Nessa rotina de frustração e alienação tudo de repente muda com uma esperança: o chefe da rede está na cidade procurando jornalistas para iniciar um novo projeto em Baltimore. É a chance de apresentar seu trabalho em uma redação formada por jornalistas medíocres como o âncora George (Michael Hall), um ex-jogador de futebol americano; e Andréa (Kim Shaw), uma glamorosa repórter esportiva. Além de Steve, um meteorologista nerd e desengonçado (Tim Simons).

Christine tenta fazer de tudo para mudar seu estilo de reportagem, tentando conciliar o enfoque investigativo com o “humano”, esperado pela rede da emissora.


Tudo parece piorar com o stress e uma dor abdominal, um enorme cisto em seu ovário. Se fizer a cirurgia, jamais poderá engravidar – o que seria mais uma frustração aos seus 29 anos.

Guinada existencial


Frustração profissional, depressão, narcisismo e machismo são temas apenas sugeridos para explicar a tragédia de Christine. A guinada para o enfoque mais existencial começa quando a atração afetiva que sente pelo âncora George transforma-se em um convite para jantar. Lá saberá que George foi um ex-atleta drogado e que um grupo de apoio de Análise Transacional o salvou. George leva Christine a uma reunião do grupo, para também ajuda-la.
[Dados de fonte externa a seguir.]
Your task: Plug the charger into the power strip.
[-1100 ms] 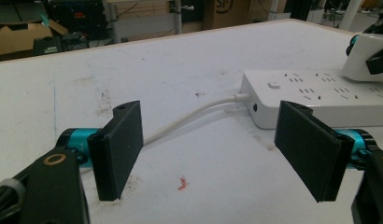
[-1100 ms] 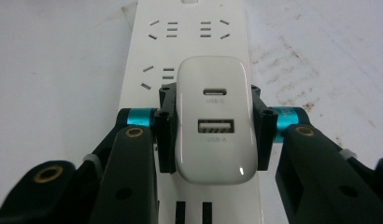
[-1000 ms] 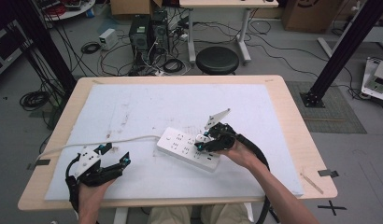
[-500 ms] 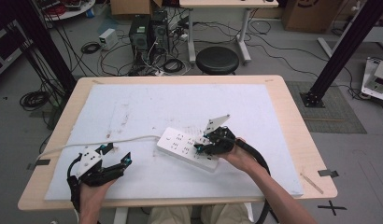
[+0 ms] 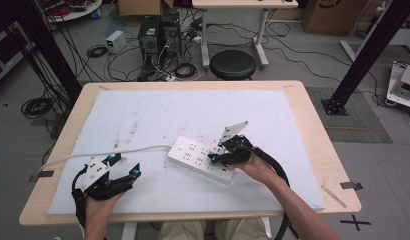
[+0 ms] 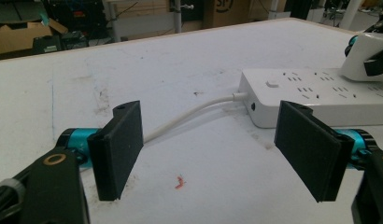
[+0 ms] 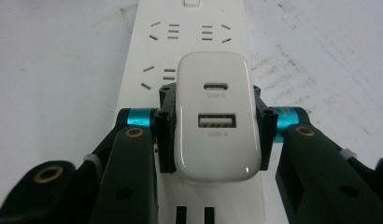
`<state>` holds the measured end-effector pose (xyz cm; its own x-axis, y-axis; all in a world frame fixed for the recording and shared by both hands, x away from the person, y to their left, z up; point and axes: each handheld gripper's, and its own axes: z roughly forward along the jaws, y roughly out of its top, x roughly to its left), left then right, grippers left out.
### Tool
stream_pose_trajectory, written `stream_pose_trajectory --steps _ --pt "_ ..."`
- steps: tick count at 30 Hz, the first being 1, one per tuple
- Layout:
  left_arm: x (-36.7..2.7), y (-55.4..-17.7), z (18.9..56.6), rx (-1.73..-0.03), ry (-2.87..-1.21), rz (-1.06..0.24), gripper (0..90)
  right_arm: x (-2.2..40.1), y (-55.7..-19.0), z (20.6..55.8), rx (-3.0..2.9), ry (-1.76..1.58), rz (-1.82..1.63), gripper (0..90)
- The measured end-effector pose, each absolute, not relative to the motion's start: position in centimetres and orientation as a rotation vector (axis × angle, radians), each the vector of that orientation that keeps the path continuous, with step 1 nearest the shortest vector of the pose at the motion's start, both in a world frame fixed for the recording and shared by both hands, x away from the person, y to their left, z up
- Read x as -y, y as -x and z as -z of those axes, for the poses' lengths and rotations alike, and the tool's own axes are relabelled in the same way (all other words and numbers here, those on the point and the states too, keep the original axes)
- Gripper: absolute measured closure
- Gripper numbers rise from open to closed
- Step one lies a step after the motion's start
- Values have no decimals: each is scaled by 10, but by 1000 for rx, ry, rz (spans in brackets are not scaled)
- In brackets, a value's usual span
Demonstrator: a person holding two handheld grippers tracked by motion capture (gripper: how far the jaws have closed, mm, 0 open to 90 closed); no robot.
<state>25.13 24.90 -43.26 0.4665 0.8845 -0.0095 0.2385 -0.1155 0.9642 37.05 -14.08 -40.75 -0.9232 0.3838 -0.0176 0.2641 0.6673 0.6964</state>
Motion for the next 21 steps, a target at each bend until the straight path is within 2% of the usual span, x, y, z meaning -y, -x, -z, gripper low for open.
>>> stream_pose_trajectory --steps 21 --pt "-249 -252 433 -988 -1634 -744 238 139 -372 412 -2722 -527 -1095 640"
Nesse momento entramos em um familiar terreno do existencialismo gnóstico: assim como no filme Show de Truman, onde se tenta terapeutizar o protagonista para que abandone a paranoia e fantasias de fuga da cidade fake de Sea Heaven, também tentarão “ajudar” Christine a “curar” sua “depressão” – na verdade, a típica melancolia gnóstica: sentir-se como um Estrangeiro em um lugar inautêntico e aparentemente familiar.

Pelo ponto de vista da filosofia gnóstica de Mani (profeta persa do século III) o mundo é essencialmente dualista e mau. Mas não no sentido moral, mas intrínseco: há uma luta entre o Bem e o Mal, sempre reversível no qual um conduz ao outro como as duas faces de uma mesma moeda. Nunca haverá conciliação, mas simultaneamente dualidade e reversão.

A última esperança de Christine era Baltimore, a cabeça da rede, mais cosmopolita e próxima de Nova York. Lá, acreditava, poderia levar seus conceitos de jornalismo investigativo, longe do sensacionalismo de uma emissora local da Flórida.


Mas tudo vem abaixo quando descobre que George e a glamorosa Andréa foram os escolhidos pelo chefe da rede.

O Bem e o Mal


Qual a saída? Ser “lobotomizada” por um grupo de apoio transacional e seguir a trilha de George ou cair fora desse mundo?

Todo o simbolismo de Christine é o Mal intrínseco gnóstico: o cisto que crescia dentro da protagonista, o lar com uma mãe que mais parecia uma hippie alienada que a tratava como fosse ainda uma criança, o cancro sensacionalista que, na época, se expandia pelas redes de TV.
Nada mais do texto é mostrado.